Bir sürü gözlem yaptım çünkü saatlerce annemin alışverişinin bitmesini bekledim. Hafta içi gündüz saatlerinde işinde olması gereken onca insan neden alışveriş merkezinde? Anlayan beri gelsin. Her taraf çocuk dolu, çocuğun alışveriş merkezinde işi ne? Neden yemek katında burger king'in önünde devasa bir kalabalık var? Bizim yemek kültürümüz ne ara burger'a evrildi? Ateş kimi çağırıyor? 

Biz fakir bir milletiz ya, İstanbul'da yaşam çok zor. Bin liradan aşağı ev kirası yok. Üstelik merkezi yerlerde bile değil. Asgari ücret çok düşük, peki ya bu insanlar nasıl bu kadar çok alışveriş yapıyor? Ben basit bir öğretmenim. Alışveriş yapmıyorum, annem için de çok nadir yapıyoruz. İki ayakkabım var, birkaç pantolon ve gömleğim. Gerisi de don atlet malumunuz. Peki ya İstanbul'daki insanlar cidden bu kadar zengin mi? Herkes arabası ile geliyor, trafik feci. Biz minibüste canımız çıka çıka gidiyoruz. Niçin bunca eziyet? 

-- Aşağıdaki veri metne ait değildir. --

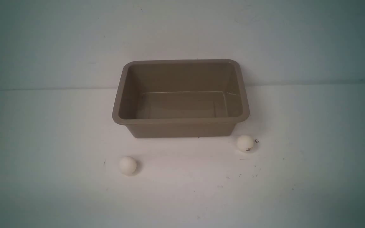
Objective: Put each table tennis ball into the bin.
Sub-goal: Use the left arm to clamp the table tennis ball closest to it
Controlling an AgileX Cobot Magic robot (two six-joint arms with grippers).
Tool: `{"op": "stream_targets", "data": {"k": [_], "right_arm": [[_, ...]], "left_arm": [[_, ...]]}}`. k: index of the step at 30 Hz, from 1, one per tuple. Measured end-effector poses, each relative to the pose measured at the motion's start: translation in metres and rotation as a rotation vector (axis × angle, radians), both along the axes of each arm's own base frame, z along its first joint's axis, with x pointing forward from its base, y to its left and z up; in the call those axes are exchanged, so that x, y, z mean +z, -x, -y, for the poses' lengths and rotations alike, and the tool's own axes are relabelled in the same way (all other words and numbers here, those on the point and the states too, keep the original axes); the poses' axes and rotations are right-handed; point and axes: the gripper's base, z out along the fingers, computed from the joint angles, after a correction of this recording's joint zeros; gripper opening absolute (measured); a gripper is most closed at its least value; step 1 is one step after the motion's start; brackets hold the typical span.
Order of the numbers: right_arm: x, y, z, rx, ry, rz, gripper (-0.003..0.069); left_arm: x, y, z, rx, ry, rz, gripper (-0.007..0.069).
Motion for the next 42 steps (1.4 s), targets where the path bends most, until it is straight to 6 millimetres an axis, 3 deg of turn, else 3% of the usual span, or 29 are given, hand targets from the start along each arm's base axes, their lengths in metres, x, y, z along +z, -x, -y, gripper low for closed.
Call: {"op": "stream_targets", "data": {"k": [6, 16, 25, 29, 32, 37, 42], "right_arm": [[0.002, 0.000, -0.001, 0.006, -0.104, 0.001, -0.0010], [0.004, -0.001, 0.003, -0.039, -0.143, 0.027, -0.0010], [0.006, -0.001, 0.004, -0.054, -0.181, 0.035, -0.0010], [0.005, 0.000, 0.000, -0.004, -0.067, 0.037, -0.0010], [0.027, 0.006, -0.009, 0.104, 0.133, 0.117, -0.0010], [0.083, 0.010, -0.014, 0.160, 0.344, 0.229, -0.0010], [0.117, -0.012, -0.019, 0.256, 0.540, 0.139, -0.0010]], "left_arm": [[0.016, -0.001, 0.003, -0.030, 0.217, 0.194, -0.0003], [0.019, 0.000, 0.003, -0.034, 0.342, 0.234, -0.0003], [0.033, 0.002, 0.002, -0.103, 1.021, 0.419, -0.0003], [0.039, 0.004, 0.003, -0.165, 1.254, 0.466, -0.0003], [0.041, 0.004, 0.007, -0.168, 1.150, 0.401, -0.0003], [0.071, 0.000, 0.000, -0.011, 0.942, 0.259, -0.0003], [0.101, -0.020, 0.001, -0.001, 0.824, 0.148, -0.0003]]}}
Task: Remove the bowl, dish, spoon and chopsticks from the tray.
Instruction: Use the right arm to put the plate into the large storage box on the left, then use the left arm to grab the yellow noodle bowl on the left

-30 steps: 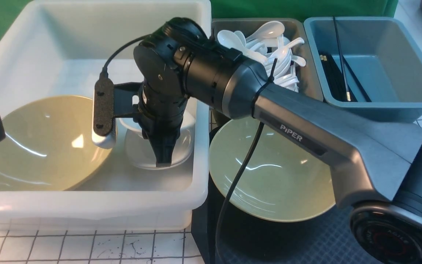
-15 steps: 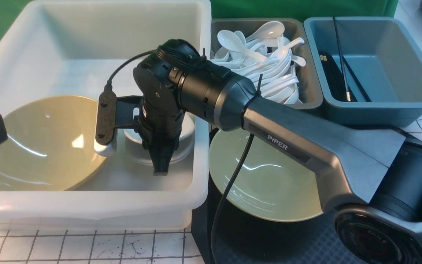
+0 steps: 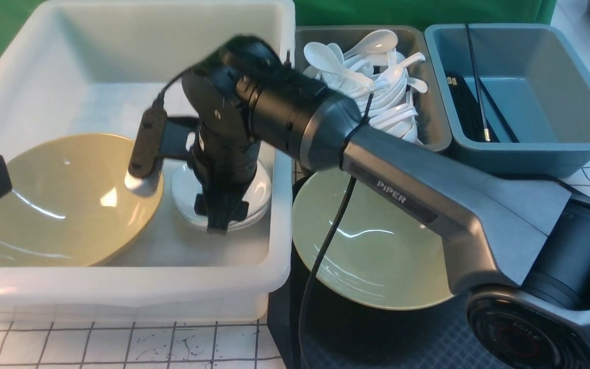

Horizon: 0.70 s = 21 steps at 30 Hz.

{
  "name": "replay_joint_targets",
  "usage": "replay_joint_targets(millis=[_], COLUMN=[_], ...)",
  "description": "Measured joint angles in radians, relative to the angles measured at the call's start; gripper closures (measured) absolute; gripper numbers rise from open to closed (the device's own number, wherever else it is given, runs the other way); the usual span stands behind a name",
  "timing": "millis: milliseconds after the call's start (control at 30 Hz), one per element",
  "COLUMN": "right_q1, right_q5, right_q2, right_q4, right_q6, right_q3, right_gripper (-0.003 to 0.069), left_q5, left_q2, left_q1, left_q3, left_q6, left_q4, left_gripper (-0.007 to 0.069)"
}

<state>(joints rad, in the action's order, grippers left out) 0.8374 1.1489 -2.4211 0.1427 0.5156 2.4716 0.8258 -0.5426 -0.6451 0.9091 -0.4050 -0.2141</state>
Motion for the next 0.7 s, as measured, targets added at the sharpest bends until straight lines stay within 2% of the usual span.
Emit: replay_joint_targets(millis=[167,300,400,500,600,633,700], right_q1=[0.0,0.0,-0.003,-0.04,-0.068,-0.081,-0.085], right_q5=[0.021,0.021,0.021,0.022,0.022,0.022,0.022], right_q2=[0.063,0.159,0.265,0.436,0.543,0.639,0.721], right_q4=[0.0,0.003,0.047,0.076,0.085,0.091,0.092], right_q6=[-0.042,-0.122,-0.212,-0.285,-0.321,-0.34,-0.353], right_q3=[0.055,0.059,0.007,-0.174,-0.315,-0.446,-0.554], right_gripper=[0.0102,0.0144,0.0234,0.0393,0.0488,0.0561,0.0606], left_q5=[-0.029,-0.047,-0.056,-0.058,-0.059,-0.064,-0.074], left_q2=[0.0,0.0,0.0,0.0,0.0,-0.006,-0.021], left_q1=[0.0,0.0,0.0,0.0,0.0,0.0,0.0], left_q3=[0.0,0.0,0.0,0.0,0.0,0.0,0.0], left_q6=[0.0,0.0,0.003,0.026,0.047,0.065,0.096], left_q4=[0.006,0.013,0.028,0.054,0.078,0.101,0.129], left_gripper=[0.0625,0.0625,0.0625,0.0625,0.0625,0.0625,0.0625])
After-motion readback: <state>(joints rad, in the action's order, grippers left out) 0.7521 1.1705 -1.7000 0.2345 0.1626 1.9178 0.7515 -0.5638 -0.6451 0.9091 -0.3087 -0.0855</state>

Bizim kahvemizin kırk yıl hatırı vardı hani, ezelden beri söylenen güzellik. Şarkılar da yazıldı üstelik, gönlümüz sohbetliydi, şendi. Ne ara kahve kültürümüz starbucks'a evrildi? En ucuz kahve en az on lira. Biz çocukken elimizde ekmek, içecek ile sokağa çıkmazdık. Ayıptı. Ellerimizde kahveler, sokaklarda ne yapıyoruz? Türk kahvesi sohbetin eşlikçisi idi, lezzetli bir aracı idi. Peki niçin bunca bireysellik? Kahveni al eline, tak güneş gözlüklerini gözüne, yerleştir kulağına kulaklıklarını. Hayal et, dünya senin. 

İki günde ciddi gözlemler yaptım, ürktüm halimizden. Bir insan alışveriş merkezinde nasıl sosyalleşir? İçim bunaldı iki günde, kafam allak bullak oldu. Ne manasız insanlar olduk biz böyle. Ayıp ettik, yazık ettik kendimize. Üzüldüm, çokça. 

Üretmiyoruz efendim, ülkece bir tüketme batağına saplanmış durumdayız. Her yanımız alışveriş merkezi olsa kaç yazar, kime ne yazar, yazar kasa ne yazar. İnsan doğası üretmeye meyilli, tüketmek bir yere kadar. 

Ben işin içinden pek güzel çıktım da, kafam yerinde değil. Bir daha kendime bu eziyeti yaşatmam, kitaplara geri döneyim. Şu travmayı da bilinçaltımın en çöp yerlerine bir güzel sıkıştırayım.